The Big Snip: Vasectomy 101

Get all the facts about this popular, and sometimes cringe-inducing, permanent method of birth control


 

Vasectomy. The very word can strike fear into the hearts of men. But this routine procedure is not as scary as you might think.

What Is A Vasectomy?

A vasectomy is a simple medical procedure used to sterilize a man. The vas deferens—the duct that transports sperm from the testicles to the urethra—is cut so sperm cannot reach the semen during ejaculation. Once semen is free of sperm, it cannot fertilize an egg. As the testicles continue producing sperm, the body breaks them down and absorbs them.

Why Do It?

It’s a reliable (98.85% effective, to be exact) and safe (chances of infection are low) birth control option, unlike tubal ligation, which is more complicated and riskier for women. You won’t need to spend time and money on contraception or worry about your wife getting pregnant. And you can breathe a sigh of relief: having a vasectomy won’t impede your ability to get or sustain an erection or your sexual performance, nor does it reduce your testosterone levels and sex drive.

When to Do It

If you’ve carefully weighed the pros and cons of not becoming a parent (or having more kids) with your partner and have no reservations about going under the knife, then a vasectomy is the right choice for you. Although it’s possible for a vasectomy to be reversed, there are no guarantees as the reversal procedure is costly, complicated and only successful about 50 percent of the time. Sterilization is better suited to couples in long-term and committed relationships who don’t need to protect themselves against sexually transmitted diseases.

What to Expect

A family doctor, urologist or surgeon can perform the operation in 20 to 30 minutes at a doctor’s office or clinic. You’re awake for the duration of the procedure so a sedative could be administered to help you relax. A local anesthesia is injected into the scrotum and one to two incisions are made to the testicles. Each vas deferens is cut and tied, stitched, cauterized or clamped and the openings are closed with dissolvable stitches. You may experience a pulling sensation as the doctor works but you will experience little to no pain. There is a short recovery period in post-opt before you’re free to return home.

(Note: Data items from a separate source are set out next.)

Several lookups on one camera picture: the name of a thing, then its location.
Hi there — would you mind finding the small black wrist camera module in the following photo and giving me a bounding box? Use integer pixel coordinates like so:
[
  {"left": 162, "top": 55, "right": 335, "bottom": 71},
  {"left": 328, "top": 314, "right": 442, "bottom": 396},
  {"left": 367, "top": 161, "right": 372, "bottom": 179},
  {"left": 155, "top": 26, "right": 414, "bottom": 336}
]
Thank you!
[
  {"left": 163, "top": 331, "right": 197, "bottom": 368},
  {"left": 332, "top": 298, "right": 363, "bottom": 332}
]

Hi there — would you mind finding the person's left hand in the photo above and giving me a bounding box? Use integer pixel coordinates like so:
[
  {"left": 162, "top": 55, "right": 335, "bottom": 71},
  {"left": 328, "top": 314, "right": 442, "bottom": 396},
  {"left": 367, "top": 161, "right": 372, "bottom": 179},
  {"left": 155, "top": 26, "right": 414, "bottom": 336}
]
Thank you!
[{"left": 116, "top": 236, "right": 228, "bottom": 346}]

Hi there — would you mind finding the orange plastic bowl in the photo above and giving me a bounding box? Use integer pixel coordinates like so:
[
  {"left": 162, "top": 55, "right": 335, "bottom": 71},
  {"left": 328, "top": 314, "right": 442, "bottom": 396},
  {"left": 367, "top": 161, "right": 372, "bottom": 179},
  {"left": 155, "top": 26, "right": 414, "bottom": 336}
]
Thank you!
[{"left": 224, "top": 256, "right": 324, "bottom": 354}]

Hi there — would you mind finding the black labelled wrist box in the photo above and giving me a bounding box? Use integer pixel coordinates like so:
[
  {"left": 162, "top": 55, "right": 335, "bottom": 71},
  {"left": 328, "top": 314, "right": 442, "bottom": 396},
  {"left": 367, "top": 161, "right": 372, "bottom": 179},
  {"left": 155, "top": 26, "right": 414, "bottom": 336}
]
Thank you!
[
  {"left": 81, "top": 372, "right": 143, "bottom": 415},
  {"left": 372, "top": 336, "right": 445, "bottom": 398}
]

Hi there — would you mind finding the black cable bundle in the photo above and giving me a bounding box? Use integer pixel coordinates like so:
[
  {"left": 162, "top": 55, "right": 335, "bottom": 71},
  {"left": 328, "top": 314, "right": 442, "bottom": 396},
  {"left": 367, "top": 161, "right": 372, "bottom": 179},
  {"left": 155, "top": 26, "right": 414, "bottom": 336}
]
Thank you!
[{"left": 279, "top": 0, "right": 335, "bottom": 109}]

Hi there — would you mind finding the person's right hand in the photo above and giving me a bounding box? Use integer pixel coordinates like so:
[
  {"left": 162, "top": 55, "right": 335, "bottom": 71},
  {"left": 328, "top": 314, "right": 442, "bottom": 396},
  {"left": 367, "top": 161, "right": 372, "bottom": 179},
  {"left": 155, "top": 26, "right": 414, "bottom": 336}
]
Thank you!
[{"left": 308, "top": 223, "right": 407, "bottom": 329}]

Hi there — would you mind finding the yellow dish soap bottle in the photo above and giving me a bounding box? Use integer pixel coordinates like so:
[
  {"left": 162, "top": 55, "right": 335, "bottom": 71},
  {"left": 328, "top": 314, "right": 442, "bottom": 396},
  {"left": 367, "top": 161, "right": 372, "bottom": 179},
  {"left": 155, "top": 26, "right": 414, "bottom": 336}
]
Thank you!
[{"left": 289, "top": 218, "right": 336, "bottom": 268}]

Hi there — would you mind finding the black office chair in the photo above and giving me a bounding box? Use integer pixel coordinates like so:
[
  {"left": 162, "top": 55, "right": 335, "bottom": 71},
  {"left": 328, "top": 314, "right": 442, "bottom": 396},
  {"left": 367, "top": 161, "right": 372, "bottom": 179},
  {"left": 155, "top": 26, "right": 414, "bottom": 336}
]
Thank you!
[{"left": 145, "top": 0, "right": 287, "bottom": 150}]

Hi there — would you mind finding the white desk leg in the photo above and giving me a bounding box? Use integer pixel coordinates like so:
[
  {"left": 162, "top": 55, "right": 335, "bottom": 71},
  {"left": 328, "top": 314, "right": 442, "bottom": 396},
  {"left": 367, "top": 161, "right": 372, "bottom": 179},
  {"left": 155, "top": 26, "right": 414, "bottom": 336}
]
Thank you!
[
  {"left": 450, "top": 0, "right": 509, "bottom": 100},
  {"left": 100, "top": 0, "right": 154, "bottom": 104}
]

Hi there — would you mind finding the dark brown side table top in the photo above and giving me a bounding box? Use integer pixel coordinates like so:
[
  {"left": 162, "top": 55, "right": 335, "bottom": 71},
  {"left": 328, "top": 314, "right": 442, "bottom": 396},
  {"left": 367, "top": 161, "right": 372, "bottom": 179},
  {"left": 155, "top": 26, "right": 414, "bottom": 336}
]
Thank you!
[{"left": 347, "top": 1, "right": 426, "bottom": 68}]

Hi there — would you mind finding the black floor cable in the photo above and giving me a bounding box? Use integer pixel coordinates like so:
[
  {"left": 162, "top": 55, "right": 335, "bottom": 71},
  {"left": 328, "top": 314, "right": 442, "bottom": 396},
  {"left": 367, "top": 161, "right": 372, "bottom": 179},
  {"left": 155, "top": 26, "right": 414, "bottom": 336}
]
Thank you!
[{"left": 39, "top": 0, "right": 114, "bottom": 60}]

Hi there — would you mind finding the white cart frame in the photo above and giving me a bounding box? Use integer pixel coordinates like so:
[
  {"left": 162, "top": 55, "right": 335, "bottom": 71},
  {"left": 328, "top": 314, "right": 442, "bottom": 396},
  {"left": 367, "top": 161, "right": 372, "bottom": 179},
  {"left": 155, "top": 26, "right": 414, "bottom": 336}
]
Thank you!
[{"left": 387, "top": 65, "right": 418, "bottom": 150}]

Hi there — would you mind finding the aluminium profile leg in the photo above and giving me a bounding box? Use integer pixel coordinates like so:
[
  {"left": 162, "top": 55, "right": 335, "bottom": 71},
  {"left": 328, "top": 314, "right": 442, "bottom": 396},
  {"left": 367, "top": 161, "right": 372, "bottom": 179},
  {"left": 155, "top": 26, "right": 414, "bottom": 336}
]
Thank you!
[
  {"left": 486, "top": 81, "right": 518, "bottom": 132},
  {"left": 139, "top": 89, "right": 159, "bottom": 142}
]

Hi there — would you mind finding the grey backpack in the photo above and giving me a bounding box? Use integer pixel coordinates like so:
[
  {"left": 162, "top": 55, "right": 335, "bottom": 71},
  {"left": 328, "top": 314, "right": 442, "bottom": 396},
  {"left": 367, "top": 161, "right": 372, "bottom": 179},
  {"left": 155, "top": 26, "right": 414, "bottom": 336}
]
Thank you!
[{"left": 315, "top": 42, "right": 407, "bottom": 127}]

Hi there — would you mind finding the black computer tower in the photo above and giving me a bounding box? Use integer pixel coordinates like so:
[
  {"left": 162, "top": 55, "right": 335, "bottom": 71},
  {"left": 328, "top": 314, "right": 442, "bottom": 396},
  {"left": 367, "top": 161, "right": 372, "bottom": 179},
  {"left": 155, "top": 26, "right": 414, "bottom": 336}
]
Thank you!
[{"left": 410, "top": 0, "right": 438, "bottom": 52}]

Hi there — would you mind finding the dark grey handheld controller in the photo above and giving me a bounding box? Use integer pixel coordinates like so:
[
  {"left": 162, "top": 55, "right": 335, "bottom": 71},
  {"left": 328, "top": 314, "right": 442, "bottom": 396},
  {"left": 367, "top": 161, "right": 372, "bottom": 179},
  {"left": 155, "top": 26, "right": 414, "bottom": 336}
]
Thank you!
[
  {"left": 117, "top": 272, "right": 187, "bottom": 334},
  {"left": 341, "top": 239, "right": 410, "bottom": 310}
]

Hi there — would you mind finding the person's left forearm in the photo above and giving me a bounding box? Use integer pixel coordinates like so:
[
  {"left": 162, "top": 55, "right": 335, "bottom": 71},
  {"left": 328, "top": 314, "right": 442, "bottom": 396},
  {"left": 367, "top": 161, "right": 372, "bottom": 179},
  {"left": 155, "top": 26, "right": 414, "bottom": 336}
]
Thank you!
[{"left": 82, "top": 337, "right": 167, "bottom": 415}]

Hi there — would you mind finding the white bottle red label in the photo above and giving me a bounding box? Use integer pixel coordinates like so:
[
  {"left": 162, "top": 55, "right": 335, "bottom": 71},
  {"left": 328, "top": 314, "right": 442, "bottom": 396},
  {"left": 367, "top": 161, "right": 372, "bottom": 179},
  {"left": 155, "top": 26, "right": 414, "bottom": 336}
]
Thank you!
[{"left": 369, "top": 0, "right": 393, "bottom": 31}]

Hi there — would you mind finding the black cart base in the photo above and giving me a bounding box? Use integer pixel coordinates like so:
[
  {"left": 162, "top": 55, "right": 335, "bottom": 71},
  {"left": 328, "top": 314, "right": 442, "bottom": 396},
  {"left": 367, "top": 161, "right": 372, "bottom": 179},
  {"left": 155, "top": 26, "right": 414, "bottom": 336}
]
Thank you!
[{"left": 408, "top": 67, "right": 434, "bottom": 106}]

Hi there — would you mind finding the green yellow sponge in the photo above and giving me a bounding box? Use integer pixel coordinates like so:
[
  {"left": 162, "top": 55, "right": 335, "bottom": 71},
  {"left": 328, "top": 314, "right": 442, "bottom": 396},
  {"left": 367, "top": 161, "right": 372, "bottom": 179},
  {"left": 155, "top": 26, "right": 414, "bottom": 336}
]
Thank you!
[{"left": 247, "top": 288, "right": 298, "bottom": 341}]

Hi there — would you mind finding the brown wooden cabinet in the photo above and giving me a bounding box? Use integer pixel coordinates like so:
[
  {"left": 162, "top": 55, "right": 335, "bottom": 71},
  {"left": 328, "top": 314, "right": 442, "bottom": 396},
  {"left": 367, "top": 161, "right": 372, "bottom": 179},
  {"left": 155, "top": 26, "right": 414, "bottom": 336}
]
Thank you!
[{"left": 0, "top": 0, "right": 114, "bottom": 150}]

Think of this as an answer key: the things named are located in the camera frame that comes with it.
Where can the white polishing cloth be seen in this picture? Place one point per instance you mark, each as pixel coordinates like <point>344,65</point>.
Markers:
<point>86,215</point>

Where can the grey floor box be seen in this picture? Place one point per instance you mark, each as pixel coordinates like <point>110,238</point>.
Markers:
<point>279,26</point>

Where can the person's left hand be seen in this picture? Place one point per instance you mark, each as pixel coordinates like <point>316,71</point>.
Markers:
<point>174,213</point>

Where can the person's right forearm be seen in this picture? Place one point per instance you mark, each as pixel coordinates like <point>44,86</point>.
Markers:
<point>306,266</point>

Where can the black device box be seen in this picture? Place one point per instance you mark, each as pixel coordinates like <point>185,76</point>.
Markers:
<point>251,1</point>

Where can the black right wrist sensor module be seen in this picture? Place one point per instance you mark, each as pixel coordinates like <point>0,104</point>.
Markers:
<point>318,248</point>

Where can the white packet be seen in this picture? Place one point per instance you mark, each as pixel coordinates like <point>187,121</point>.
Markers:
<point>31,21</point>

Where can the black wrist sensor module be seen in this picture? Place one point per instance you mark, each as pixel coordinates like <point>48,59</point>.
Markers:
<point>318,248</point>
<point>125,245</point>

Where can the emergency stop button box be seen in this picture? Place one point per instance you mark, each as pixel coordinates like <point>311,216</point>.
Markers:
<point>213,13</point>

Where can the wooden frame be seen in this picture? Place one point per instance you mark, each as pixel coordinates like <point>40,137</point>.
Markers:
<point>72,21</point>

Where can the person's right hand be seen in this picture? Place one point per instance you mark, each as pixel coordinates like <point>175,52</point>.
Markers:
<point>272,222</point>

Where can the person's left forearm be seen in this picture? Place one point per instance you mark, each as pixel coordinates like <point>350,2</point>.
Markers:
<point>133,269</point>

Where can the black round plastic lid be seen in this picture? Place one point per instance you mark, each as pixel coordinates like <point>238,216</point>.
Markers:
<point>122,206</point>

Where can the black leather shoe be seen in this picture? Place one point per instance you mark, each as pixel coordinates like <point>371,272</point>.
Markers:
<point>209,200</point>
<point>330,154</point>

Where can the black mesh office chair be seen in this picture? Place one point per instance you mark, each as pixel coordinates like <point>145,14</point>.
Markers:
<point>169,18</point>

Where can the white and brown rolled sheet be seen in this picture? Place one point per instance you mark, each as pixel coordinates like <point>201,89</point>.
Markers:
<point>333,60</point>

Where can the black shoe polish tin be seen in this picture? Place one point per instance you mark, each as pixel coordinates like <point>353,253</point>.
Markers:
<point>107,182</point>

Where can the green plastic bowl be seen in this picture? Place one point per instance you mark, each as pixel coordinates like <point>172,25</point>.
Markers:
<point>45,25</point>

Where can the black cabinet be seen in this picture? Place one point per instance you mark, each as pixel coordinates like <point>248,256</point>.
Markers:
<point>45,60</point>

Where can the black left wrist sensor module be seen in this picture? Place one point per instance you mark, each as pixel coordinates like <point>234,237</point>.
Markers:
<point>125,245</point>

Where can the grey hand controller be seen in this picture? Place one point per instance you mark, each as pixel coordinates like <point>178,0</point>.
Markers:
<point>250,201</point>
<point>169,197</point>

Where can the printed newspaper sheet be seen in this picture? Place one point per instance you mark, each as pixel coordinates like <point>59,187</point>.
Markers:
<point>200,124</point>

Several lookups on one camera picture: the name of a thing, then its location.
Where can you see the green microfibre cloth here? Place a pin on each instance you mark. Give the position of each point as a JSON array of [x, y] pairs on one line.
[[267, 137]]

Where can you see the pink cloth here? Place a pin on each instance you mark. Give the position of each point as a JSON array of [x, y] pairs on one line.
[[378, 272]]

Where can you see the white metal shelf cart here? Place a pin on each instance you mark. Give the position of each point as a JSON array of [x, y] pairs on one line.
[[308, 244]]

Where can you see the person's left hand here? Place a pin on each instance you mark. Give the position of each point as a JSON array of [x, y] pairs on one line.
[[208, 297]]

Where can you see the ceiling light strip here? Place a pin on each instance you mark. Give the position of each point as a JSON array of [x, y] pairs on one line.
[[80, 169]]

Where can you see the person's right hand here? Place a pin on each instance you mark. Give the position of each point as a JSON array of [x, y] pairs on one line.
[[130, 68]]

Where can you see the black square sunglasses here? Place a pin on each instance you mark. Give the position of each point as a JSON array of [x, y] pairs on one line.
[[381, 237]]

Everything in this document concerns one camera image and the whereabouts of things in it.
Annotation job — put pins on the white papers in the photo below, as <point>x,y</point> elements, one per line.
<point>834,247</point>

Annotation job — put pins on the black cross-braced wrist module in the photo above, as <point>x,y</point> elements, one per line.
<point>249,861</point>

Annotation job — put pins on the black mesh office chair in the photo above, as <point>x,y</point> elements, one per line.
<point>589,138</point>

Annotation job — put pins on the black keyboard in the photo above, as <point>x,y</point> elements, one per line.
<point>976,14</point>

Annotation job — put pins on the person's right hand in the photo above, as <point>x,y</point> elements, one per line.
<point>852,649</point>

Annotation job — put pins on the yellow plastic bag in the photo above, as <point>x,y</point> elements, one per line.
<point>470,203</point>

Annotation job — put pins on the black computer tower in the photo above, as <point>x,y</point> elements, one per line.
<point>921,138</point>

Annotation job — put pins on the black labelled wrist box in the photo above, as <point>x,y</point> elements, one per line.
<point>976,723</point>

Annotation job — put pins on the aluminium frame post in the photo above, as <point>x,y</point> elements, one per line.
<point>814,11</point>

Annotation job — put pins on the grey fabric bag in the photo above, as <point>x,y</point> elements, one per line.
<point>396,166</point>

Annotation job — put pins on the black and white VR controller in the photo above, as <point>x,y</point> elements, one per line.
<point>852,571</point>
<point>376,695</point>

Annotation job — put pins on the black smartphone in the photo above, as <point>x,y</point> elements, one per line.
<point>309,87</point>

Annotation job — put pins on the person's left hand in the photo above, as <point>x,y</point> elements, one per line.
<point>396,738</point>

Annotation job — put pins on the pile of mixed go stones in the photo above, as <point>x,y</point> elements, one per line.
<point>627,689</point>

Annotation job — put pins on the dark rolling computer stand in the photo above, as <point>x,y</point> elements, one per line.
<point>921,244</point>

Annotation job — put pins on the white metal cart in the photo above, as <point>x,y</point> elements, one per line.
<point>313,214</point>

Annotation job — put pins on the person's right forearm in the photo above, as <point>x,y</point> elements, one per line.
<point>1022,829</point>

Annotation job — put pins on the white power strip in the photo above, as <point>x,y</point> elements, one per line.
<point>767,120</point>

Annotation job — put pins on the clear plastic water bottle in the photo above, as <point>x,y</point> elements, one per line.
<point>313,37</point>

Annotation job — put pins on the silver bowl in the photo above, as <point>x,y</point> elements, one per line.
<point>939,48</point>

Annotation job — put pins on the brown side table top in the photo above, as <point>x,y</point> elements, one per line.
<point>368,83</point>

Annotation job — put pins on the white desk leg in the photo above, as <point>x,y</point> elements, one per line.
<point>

Your physician will prescribe painkillers and recommend that you wear tight-fitting underwear or a jockstrap to help alleviate discomfort and protect your groin. Lie on your back for the rest of the day and apply an ice pack to your genitals. Swelling, bruising and minor pain in your scrotum are a normal part of the healing process. Return to work in one to two days but don’t engage in strenuous activity, like roughhousing with your kids or exercise, for two to three weeks.

You should abstain from intercourse for at least a week after surgery. If you have sex too soon, you’ll regret your decision to get jiggy with it: the pain in your scrotum will be excruciating post-coitus. Once you’re comfortable enough to resume sex, don’t forget to use contraception. It takes at least three months or more for the sperm left in your body to be reabsorbed so your significant other can—surprise!—still get pregnant. It’s crucial to schedule follow-up visits with your doctor to check your sperm count. The semen analysis needs to read “zero” swimmers before you can forgo birth control for good, so don’t jump the gun!